Call For Release of Four Journalists Held by
Iran
Reporters Without Borders
March 14, 2007
Reporters Without Borders today called for the release of a total of four
journalists held in Iran’s Kurdish northwest (Eastern Kurdistan) after the
arrests of Kia Jahani on 24 February in Marivan and Aso Salah on 8 March in
Kurdish city of Sanandaj. Two others arrested earlier, Adnan Hassanpour and
Kaveh Javanmard, are still being held without being allowed visits.
“The situation of journalists in the Kurdish part of Iran has become even
worse,” the press freedom organisation said. “With increasing frequency, they
are being arrested arbitrarily and held incommunicado without the authorities
feeling it necessary to inform their families or provide them with a lawyer. We
call for their immediate release as no evidence of any guilt has been produced.”

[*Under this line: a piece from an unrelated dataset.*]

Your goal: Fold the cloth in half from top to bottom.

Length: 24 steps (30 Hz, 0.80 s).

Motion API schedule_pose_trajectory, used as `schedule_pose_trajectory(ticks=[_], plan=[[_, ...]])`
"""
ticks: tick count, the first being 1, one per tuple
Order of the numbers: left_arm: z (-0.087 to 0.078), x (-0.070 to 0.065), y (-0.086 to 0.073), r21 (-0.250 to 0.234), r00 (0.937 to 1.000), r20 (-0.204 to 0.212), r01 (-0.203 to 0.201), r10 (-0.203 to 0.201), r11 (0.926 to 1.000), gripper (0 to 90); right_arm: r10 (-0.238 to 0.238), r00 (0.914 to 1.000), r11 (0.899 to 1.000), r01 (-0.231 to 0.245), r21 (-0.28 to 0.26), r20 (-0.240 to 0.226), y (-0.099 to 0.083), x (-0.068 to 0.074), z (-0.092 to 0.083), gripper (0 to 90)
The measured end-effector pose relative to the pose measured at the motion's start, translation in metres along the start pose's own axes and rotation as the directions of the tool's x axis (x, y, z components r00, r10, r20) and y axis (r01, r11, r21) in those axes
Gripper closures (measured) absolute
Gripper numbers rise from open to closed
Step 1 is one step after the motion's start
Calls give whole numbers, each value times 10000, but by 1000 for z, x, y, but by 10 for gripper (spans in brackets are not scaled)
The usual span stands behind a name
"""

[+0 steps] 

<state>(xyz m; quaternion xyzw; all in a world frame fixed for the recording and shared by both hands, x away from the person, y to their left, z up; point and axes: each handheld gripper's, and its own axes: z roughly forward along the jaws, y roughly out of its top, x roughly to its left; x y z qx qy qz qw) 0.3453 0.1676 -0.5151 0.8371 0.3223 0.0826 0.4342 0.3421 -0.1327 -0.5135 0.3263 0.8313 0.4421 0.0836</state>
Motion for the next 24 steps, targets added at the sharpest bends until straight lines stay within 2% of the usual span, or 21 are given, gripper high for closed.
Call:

Jahani, who was arrested without any reason being given on 24 February in
Marivan (near the western border with Iraq), has for many years been a
contributor to the Kurdish-language television station Kurdistan TV.

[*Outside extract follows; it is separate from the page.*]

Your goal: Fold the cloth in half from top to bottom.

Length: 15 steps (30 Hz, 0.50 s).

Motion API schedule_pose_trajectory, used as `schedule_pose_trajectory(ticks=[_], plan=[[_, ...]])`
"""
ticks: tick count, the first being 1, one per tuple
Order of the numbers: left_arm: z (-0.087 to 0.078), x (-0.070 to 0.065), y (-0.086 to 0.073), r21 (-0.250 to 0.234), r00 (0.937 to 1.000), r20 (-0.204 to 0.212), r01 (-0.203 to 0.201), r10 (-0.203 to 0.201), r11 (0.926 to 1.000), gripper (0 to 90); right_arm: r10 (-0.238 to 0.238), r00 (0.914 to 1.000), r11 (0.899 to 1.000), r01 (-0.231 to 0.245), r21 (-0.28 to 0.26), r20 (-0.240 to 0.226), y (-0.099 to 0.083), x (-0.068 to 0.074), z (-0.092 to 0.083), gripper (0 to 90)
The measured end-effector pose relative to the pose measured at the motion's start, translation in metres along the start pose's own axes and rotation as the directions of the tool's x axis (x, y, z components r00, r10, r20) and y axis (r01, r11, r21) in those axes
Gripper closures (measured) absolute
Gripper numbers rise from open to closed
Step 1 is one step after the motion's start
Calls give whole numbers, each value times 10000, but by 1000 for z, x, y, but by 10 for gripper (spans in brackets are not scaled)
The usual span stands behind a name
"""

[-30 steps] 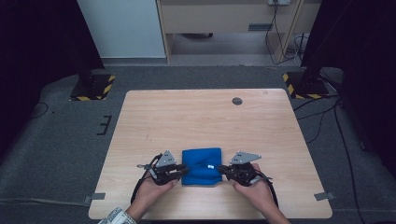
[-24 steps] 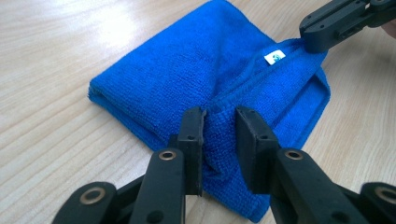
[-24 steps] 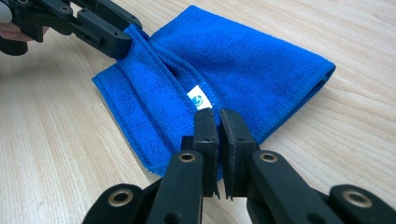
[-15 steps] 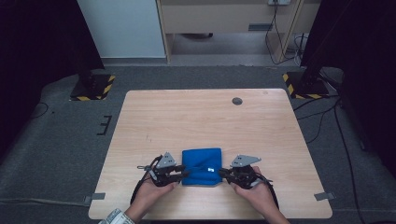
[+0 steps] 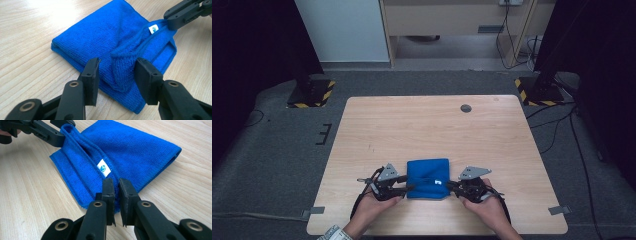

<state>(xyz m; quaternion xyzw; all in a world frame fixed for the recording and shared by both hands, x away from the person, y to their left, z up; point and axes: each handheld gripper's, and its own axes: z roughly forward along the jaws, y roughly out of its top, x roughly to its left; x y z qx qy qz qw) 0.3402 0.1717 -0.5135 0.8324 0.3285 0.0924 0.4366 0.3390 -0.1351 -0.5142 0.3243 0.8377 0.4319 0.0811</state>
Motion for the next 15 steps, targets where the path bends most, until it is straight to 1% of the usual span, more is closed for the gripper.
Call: schedule_pose_trajectory(ticks=[2,4,5,8,9,10,14,15], plan=[[-2,0,0,-46,10000,3,43,-43,10000,540,39,10000,10000,-39,43,-23,0,0,-2,824],[-3,-2,-2,26,10000,72,0,0,10000,538,47,10000,10000,-47,85,-42,0,0,-3,793],[-3,-2,-2,26,10000,72,0,0,10000,543,47,10000,10000,-47,85,-42,0,0,-3,793],[-4,-3,-3,108,9999,154,-59,57,9999,552,193,9998,9996,-193,182,-15,0,-1,-5,674],[-3,-4,-3,122,9998,166,-84,82,9999,559,248,9997,9995,-248,218,-1,0,-1,-5,652],[-3,-4,-2,129,9998,182,-78,76,9999,563,381,9993,9990,-381,220,1,1,-1,-6,595],[-2,-6,-2,175,9994,304,-145,140,9997,570,509,9986,9986,-507,162,-134,2,0,-6,541],[-3,-7,-2,167,9994,313,-168,162,9997,570,471,9987,9988,-468,156,-176,3,0,-6,533]])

Salah, who works for the weekly Didgagh, was arrested 12 days later by
intelligence officials in Sanandaj, the capital of Kudistan province, while
covering an authorised demonstration marking International Women’s Day. As he
suffers from asthma, his family took his asthma medicine to the prison at the
request of the prison authorities.
Hassanpour, a journalist with the weekly Asou who was arrested outside his home
on 25 January, is still being held in Mahabad prison without being able to
receive visits from his family or lawyer. There is also no word of Javanmard of
the weekly Karfto, who has been held in the main Sanandaj prison since his
arrest on 18 December. It is not known what charges may have been brought
against either of these two journalists.
The Press Authorisation and Surveillance Commission, an offshoot of the Ministry
of Culture and Islamic Orientation, meanwhile suspended the Kurdish-language
weekly Payam Kurdistan on 11 March for “spreading separatist ideas” after its
latest issue included a map of “Greater Kurdistan.”
The Islamic Republic of Iran continues to be the Middle East’s biggest prison
for journalists, with a total of seven detained.